#### [What you should do]
What is needed is a word-for-word copy of the listing below, without pictures.

#### [Raw data]

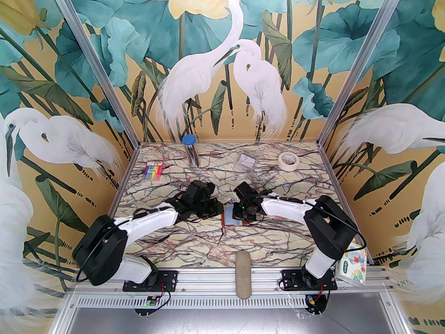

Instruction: Put the credit cards into the card holder

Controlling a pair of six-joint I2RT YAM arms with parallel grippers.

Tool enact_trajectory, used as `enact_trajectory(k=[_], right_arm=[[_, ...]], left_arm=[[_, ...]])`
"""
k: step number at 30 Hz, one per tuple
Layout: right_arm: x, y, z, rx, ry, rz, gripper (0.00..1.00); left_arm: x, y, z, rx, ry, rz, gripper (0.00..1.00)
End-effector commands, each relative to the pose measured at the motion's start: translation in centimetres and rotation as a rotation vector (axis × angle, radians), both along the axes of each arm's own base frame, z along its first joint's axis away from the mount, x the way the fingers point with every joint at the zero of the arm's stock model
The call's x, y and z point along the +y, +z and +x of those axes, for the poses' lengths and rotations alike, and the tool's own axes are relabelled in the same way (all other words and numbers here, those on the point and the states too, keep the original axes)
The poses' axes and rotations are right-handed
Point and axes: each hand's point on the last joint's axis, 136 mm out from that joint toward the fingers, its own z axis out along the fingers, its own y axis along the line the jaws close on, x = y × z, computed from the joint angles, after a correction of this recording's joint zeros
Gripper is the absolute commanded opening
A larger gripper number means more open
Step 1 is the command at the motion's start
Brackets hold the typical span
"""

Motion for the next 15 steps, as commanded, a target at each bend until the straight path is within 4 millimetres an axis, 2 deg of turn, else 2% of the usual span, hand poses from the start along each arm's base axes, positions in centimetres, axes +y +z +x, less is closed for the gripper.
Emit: enact_trajectory(k=[1, 9, 15], right_arm=[[-0.4, 1.5, 0.6, -0.038, -0.001, -0.005, 0.17], [-2.1, 1.8, 1.0, -0.027, 0.005, -0.008, 0.2], [-3.3, 1.8, 1.1, -0.019, -0.002, 0.012, 0.26]], left_arm=[[-1.5, -0.6, 0.6, 0.017, -0.018, -0.04, 0.08], [-1.3, -5.0, 0.9, 0.08, -0.002, 0.033, 0.06], [-0.7, -6.5, 0.8, 0.091, 0.017, 0.068, 0.06]])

#### [Task output]
Instruction: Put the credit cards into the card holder

Controlling a pair of six-joint I2RT YAM arms with parallel grippers.

Tool enact_trajectory, used as `enact_trajectory(k=[_], right_arm=[[_, ...]], left_arm=[[_, ...]])`
"""
k: step number at 30 Hz, one per tuple
Layout: right_arm: x, y, z, rx, ry, rz, gripper (0.00..1.00); left_arm: x, y, z, rx, ry, rz, gripper (0.00..1.00)
End-effector commands, each relative to the pose measured at the motion's start: translation in centimetres and rotation as a rotation vector (axis × angle, radians), both along the axes of each arm's own base frame, z along its first joint's axis away from the mount, x the way the fingers point with every joint at the zero of the arm's stock model
The call's x, y and z point along the +y, +z and +x of those axes, for the poses' lengths and rotations alike, and the tool's own axes are relabelled in the same way (all other words and numbers here, those on the point and the states too, keep the original axes)
The poses' axes and rotations are right-handed
Point and axes: each hand's point on the last joint's axis, 136 mm out from that joint toward the fingers, its own z axis out along the fingers, its own y axis along the line the jaws close on, x = y × z, computed from the joint angles, after a correction of this recording's joint zeros
Gripper is the absolute commanded opening
A larger gripper number means more open
Step 1 is the command at the motion's start
Brackets hold the typical span
"""

Motion for the next 15 steps, as commanded, a target at each bend until the straight path is within 4 millimetres an axis, 2 deg of turn, else 2% of the usual span, hand poses from the start along each arm's base axes, positions in centimetres, axes +y +z +x, less is closed for the gripper.
Emit: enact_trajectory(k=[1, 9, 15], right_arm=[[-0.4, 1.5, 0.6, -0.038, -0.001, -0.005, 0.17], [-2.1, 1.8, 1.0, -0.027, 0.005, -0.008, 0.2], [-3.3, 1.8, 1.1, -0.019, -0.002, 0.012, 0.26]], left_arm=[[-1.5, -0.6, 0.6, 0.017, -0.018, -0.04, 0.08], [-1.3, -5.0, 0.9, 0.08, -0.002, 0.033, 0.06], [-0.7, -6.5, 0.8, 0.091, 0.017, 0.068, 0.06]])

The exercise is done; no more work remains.